**WORK TO COMPLETE:** Images excepted, the data below must be repeated exactly.

**SOURCE DATA:**
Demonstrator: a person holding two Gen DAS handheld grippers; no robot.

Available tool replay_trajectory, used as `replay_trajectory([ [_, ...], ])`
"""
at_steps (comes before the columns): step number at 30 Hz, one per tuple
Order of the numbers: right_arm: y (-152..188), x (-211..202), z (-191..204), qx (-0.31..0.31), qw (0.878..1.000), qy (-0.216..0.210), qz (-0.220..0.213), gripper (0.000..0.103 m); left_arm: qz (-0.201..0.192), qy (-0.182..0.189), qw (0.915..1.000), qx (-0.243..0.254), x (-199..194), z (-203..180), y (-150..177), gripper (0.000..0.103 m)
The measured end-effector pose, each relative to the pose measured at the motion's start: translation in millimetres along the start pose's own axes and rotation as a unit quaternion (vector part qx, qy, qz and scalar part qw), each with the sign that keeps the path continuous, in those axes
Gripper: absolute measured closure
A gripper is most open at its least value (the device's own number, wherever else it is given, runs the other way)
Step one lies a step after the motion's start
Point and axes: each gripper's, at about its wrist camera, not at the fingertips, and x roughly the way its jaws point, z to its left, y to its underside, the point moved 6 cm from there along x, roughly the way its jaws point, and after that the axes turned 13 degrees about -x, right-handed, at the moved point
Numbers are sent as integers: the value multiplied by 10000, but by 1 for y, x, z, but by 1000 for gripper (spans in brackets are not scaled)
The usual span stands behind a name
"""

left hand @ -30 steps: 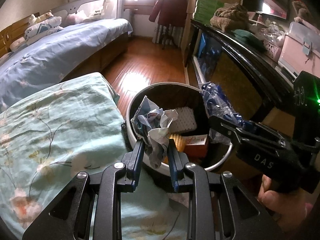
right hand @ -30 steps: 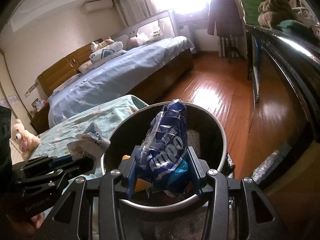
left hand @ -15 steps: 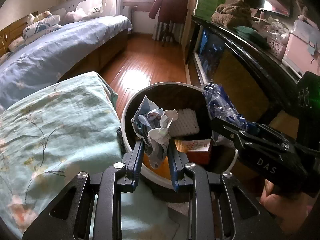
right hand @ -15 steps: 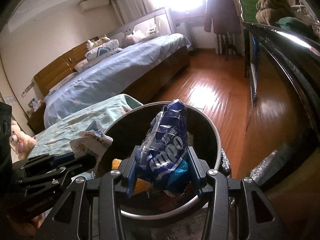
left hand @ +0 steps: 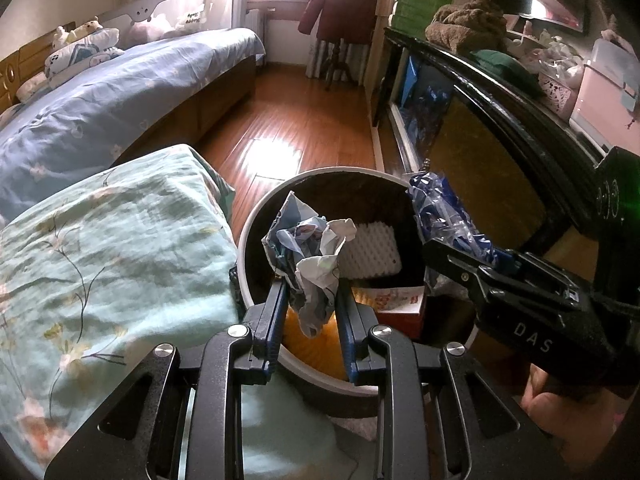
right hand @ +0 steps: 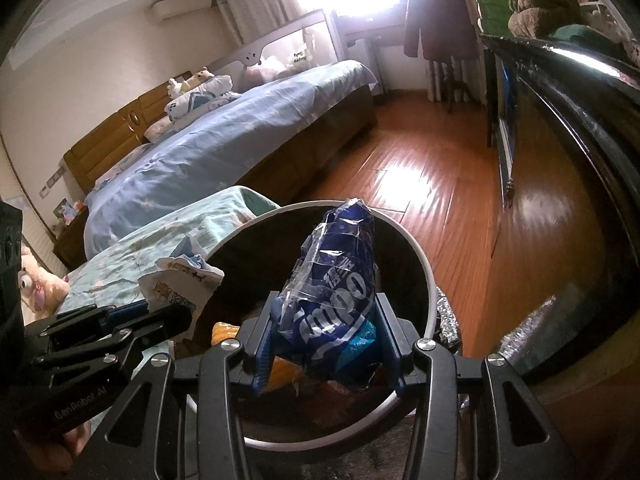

**RESULT:**
Demonstrator: a person holding two Gen DAS handheld grippers; no robot.

Available tool replay_trajectory, used as `replay_trajectory([ [_, ...], ])`
"""
at_steps (comes before the columns): step number at 30 Hz, one per tuple
Order of the numbers: right_arm: y (-152..188), x (-211..202), z (-191..204), qx (-0.31..0.31), qw (0.878..1.000), qy (-0.216..0.210), qz (-0.220..0.213), gripper (0.000..0.103 m); left_arm: qz (-0.201..0.192), qy (-0.182..0.189), qw (0.915..1.000), qx (-0.243..0.254), x (-199..194), z (-203..180), y (-150..177), gripper (0.000..0.103 m)
The measured end-effector pose, each relative to the pose measured at the motion's start: translation in millimetres along the start pose's own axes and rotation as a unit quaternion (vector part qx, qy, qz and scalar part qw), each with the sign that keeps the path continuous, in those axes
Gripper: absolute measured closure
A gripper is most open at its least value (the device's own number, wherever else it is given, runs the other way)
Step one lies a step after the motion's start
Point and axes: each gripper's, at about its wrist camera, not at the fingertips, and x roughly the way its jaws point, z to its left, y to its underside, the point moved 6 cm from there along x, roughly the way its jaws point, and after that the axes turned 13 degrees about -x, right-handed, at the moved point
Numbers are sent as integers: the value multiplied by 10000, but by 1 for y, x, z, but by 1000 for gripper (spans in brackets are not scaled)
The usual span stands behind a name
"""

left hand @ -30 steps: 
right hand @ -30 steps: 
left hand @ -15 steps: 
right hand @ -15 steps: 
left hand @ +0 steps: 
right hand @ +0 steps: 

There is nothing else to add to the answer.